护理的总费用也是一个经常出现的问题。以人口为基础的4据报道,菲律宾痴呆症的发病率为每 1000 人 16 例,每位患者每年的经济负担约为 196,000 菲律宾比索(>3700 美元)。尽管一些政府机构(例如,国家心理健康中心的老年病学服务和记忆诊所以及菲律宾总医院的记忆和认知中心)提供负担得起的医疗服务,但大流行导致的财务挫折使痴呆症医疗保健费用困难重重。此外,菲律宾人的国家健康保险计划菲律宾健康保险公司仅涵盖住院期间阿尔茨海默氏症痴呆症的直接医疗费用的一小部分。5、6

甚至在 COVID-19 爆发之前,该国就有一些私人机构和组织在解决菲律宾患有痴呆症的老年人的心理健康需求方面提供帮助。例如,菲律宾痴呆症协会 (DSP) 是一个由多学科小组组成的专业组织,致力于提高医学专家和相关专业人员的痴呆症知识和技能,提供痴呆症意识和识字计划(例如,痴呆症症状筛查措施和研究成果的传播,这些研究成果对当地验证和痴呆评估工具的适应至关重要),通过在线论坛,促进研讨会。圣卢克医疗中心的记忆服务和圣托马斯大学医院' s 记忆和神经心理中心 (MNAC)——都是以私立医院为基础的单位,为菲律宾患有痴呆症的老年人提供心理健康服务。他们的诊断和康复程序主要包括门诊认知康复、认知评估、心理教育、护理人员教育以及面对面和远程医疗平台。亚洲医院和医疗中心、红衣主教桑托斯医疗中心、马卡蒂医疗中心和德洛斯桑托斯医疗中心是少数其他类似提供痴呆症保健服务的知名私人医疗机构。菲律宾只有有限的痴呆症患者可以使用这些极少数私人机构的服务,因为他们的服务通常需要大多数菲律宾人无法负担的费用,对于通常没有收入来源的老年人来说更是如此。

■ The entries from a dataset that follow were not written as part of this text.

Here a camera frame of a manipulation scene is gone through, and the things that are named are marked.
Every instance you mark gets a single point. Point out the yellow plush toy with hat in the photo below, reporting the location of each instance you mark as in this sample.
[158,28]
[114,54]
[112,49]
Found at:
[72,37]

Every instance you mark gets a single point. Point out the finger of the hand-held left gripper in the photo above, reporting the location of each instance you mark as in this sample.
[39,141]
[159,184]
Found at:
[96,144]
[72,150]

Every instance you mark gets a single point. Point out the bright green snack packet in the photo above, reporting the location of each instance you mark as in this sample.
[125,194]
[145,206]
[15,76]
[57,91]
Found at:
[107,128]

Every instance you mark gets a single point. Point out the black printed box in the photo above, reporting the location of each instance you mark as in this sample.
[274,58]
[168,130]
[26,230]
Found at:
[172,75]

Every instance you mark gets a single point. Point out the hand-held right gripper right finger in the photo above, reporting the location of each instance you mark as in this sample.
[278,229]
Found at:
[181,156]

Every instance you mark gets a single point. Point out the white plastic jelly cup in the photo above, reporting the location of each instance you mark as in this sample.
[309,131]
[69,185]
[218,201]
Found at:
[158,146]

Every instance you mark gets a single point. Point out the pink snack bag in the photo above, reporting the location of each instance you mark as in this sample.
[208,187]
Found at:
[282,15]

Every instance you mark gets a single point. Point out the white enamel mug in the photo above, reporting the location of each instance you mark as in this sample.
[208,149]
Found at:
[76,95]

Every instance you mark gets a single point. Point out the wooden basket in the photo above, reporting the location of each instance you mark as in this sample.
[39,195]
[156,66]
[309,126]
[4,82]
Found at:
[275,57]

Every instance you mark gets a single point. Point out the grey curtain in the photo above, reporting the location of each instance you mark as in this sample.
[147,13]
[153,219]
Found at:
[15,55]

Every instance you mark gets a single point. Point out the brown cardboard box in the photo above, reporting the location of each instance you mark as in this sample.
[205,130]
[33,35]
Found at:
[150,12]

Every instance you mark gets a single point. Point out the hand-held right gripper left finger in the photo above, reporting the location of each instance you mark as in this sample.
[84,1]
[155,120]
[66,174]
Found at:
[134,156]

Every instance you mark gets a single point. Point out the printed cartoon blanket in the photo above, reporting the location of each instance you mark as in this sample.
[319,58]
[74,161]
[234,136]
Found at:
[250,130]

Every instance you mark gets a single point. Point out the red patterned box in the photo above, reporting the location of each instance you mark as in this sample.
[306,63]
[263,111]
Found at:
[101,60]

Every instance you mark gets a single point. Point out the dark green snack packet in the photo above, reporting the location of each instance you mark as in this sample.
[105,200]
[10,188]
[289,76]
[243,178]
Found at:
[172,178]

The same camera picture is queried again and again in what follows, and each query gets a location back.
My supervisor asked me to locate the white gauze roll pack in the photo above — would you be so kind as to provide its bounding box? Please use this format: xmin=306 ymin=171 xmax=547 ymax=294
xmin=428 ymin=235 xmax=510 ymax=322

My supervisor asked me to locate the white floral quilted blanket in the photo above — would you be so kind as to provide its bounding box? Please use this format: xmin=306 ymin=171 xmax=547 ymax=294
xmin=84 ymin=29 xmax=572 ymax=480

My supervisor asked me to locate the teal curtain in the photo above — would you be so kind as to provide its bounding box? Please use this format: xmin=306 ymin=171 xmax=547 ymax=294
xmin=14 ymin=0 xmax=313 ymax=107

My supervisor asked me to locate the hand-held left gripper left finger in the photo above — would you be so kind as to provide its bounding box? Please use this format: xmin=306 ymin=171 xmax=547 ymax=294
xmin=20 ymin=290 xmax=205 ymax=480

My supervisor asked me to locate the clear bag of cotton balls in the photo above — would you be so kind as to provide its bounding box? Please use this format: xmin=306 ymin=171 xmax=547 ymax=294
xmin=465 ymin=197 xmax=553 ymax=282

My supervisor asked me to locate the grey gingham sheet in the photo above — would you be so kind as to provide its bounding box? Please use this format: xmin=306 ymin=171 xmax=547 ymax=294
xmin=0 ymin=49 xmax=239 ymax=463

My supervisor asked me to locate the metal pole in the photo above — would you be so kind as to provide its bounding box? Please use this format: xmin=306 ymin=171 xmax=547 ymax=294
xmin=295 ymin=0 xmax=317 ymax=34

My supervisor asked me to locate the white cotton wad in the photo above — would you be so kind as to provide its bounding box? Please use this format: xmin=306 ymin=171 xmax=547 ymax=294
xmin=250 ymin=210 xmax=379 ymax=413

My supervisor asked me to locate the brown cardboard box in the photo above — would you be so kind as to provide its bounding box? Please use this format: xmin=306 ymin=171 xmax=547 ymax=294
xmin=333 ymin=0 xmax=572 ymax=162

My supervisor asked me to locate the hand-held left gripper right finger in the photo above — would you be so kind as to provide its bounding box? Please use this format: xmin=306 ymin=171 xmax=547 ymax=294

虽然私人机构和组织的在线(远程医疗)计划和服务对痴呆症护理很有价值,但诸如感觉问题的合并症、无法使用通信设备、互联网不稳定/无法访问以及许多老年人缺乏技术知识等问题患有痴呆症的人似乎阻碍了在线心理健康服务的顺利提供。此外,一些用于诊断和治疗的措施(例如,心理测试和评估工具)无法转移到在线格式需要补救。总体而言,痴呆症护理的利益相关者必须开展协作,以确保在大流行期间为患有痴呆症的老年人提供心理健康服务的连续性。

我们提供了几项建议。首先,虽然菲律宾的精神卫生法最近取得了进展(例如,菲律宾精神卫生法或第 11036 号共和国法),但尚未实现专门针对痴呆症老年人的精神卫生服务和规定。这需要在精神卫生专业人员(例如精神科医生、心理学家和咨询师)中提供进一步的专业培训,以对患有痴呆症的老年人进行系统评估和循证治疗方法,特别是在该国农村地区,这些地区获得心理治疗的机会较少健康信息和服务。7、8其次,需要将痴呆症老年人的医疗/身体健康和心理健康服务整合到国家的医疗保健系统中,以确保协作和多学科干预的融合。这样做有助于通过整体方法满足他们的需求。此外,需要更积极的多学科和跨学科研究计划,重点关注菲律宾患有痴呆症的老年人的独特经历、社会和机构支持以及生活条件,以帮助创造创新和针对具体情况的解决方案,以改善他们的身体和心理健康和生活质量。尽管 COVID-19 大流行向我们展示了所有人在重大危机时期都面临着同样巨大的挑战,但它也让我们意识到有人,包括患有痴呆症的老年人,他们是最脆弱的,由于他们的生活条件,他们不得不面对全球危机的放大后果。一个社会只有能够有效地保护包括所有弱势群体在内的每一个人,才能真正从危机中恢复过来。